After a year’s absence of the annual event, Clark County councilors, staff and members of the community convened at the Vancouver Hilton to provide a snapshot of recent and future county business and other information.

Boldt set the tone for the event right from the beginning, placing an emphasis on “our relationships, first of all to each other (as councilors), to the county manager, and most of all to our employees, most of you know it’s no secret that the relationships in the past has somewhat been news to some of you and throughout the state,’’ Boldt said. “We are out to change that.’’

Clark County Chair Marc Boldt (at podium) addresses the crowd gathered Thursday at the Vancouver Hilton for the 2017 State of the County address. Seated (left-to-right) are Board of County Council members Jeanne Stewart, Julie Olson, John Blom and Eileen Quiring and County Manager Mark McCauley. Photo by Mike Schultz
Clark County Chair Marc Boldt (at podium) addresses the crowd gathered Thursday at the Vancouver Hilton for the 2017 State of the County address. Seated (left-to-right) are Board of County Council members Jeanne Stewart, Julie Olson, John Blom and Eileen Quiring and County Manager Mark McCauley. Photo by Mike Schultz

Boldt told those in attendance that he and members of the  board had just last week attended a retreat the Clark County Fairgrounds, where they agreed on a more congenial interaction than has recently been the norm for the contentious body.

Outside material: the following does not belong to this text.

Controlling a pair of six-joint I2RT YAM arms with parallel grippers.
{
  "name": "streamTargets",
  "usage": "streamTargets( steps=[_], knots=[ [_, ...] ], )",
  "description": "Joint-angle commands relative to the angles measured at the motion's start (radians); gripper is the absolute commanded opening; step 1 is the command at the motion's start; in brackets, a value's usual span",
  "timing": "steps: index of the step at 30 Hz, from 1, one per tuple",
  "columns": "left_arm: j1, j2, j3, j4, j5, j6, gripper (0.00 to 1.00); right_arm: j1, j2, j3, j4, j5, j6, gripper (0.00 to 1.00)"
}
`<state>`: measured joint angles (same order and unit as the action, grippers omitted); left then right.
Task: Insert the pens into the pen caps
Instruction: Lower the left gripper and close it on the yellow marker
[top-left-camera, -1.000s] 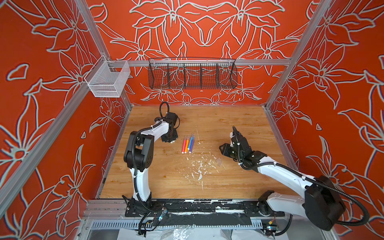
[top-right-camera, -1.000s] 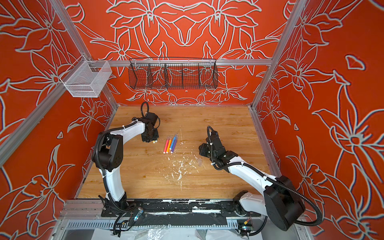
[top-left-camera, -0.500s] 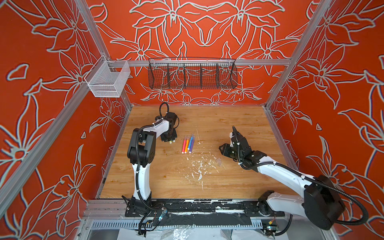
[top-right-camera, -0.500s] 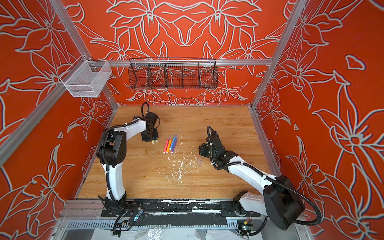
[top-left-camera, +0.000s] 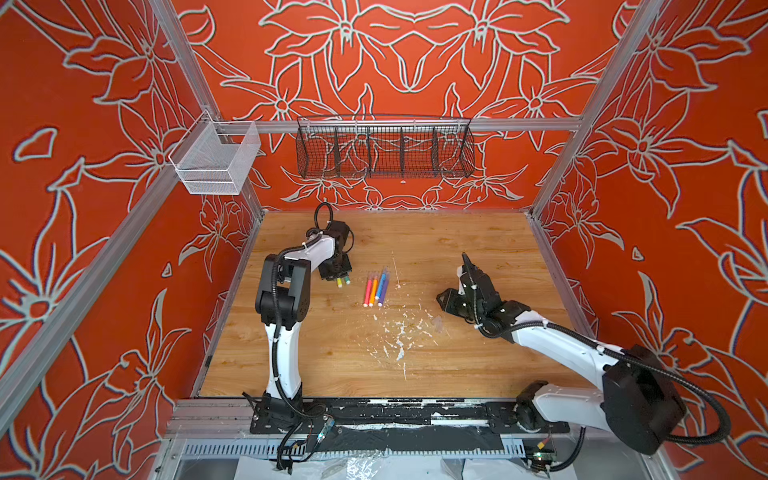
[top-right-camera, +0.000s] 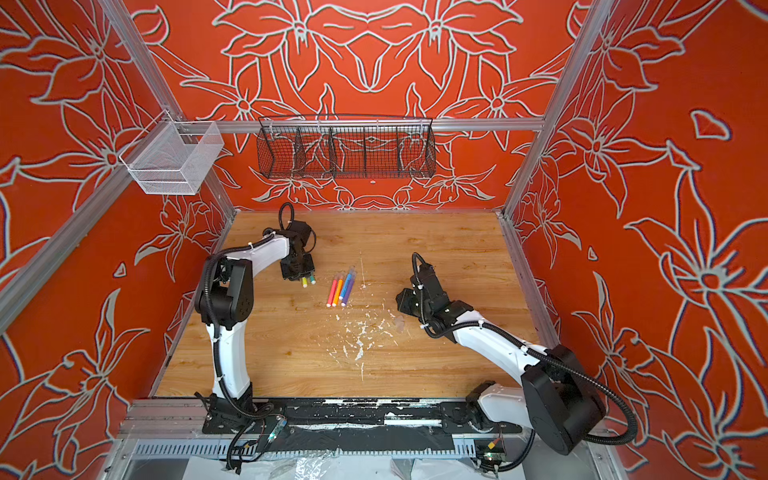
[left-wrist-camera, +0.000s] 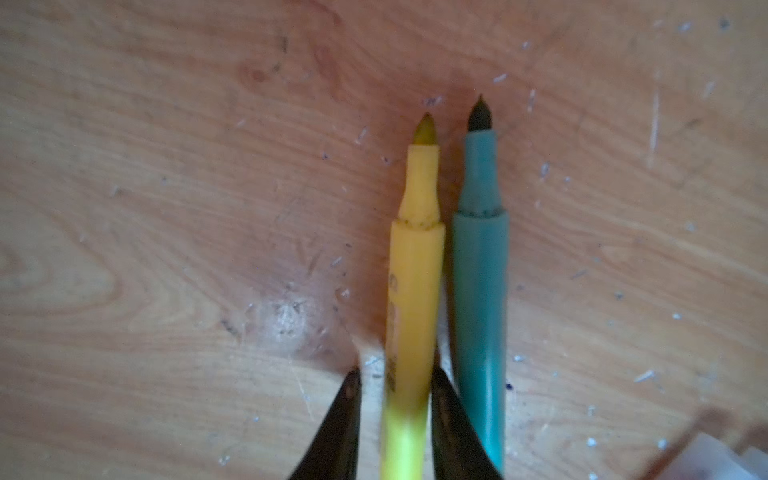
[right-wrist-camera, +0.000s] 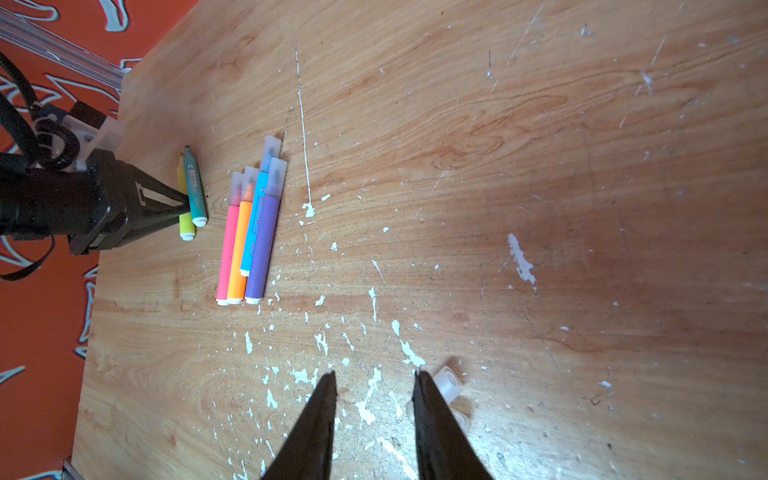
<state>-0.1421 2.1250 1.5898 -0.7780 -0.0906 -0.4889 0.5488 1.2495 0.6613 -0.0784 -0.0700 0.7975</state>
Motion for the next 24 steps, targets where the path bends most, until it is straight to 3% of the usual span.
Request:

“We started it off with our relationships and how we really serve you and how we serve each other,’’ Boldt said of the retreat. “It was very productive. I think you will see some results.’’

Boldt indicated an example of the new Board of County Councilors’ commitment to treating each other with more respect occurred just last week when the members were considering their support of an I-5 bridge replacement.

“When we came to board time, we were supposedly going to support a bill, or whatever. We talked about it and we did have a position on it, a 3-2 vote. However, thinking about it, we didn’t have time to look at it and some members didn’t have time to read it, so we thought it’s better off not to make that position right then. I think it was a good, positive thing.’’

Boldt indicated the implementation of the Clark County Home Rule Charter, approved by voters in November 2014, would continue in earnest in 2017, “really, for the first time. One of the things is respecting the county manager, but at the same time we have  to keep our independent voice.’’

Boldt also told the crowd that he hopes that later this year the county will be able to open Camp Bonneville, a property previously acquired by Clark County from the U.S. Army.

“It’s 3,800 acres of flat-out beauty, unmatched anywhere,’’ Boldt said. “I think, perhaps this year, it will become a top attraction and destination of the entire northwest if not the western United States.’’

County Manager Mark McCauley used his time at the podium to list the many achievements, honors and awards the county and its staff had received recently. He also spoke of Clark County as a community that “values its past,’’ “honors its veterans’’ and is a “generous and compassionate community.’’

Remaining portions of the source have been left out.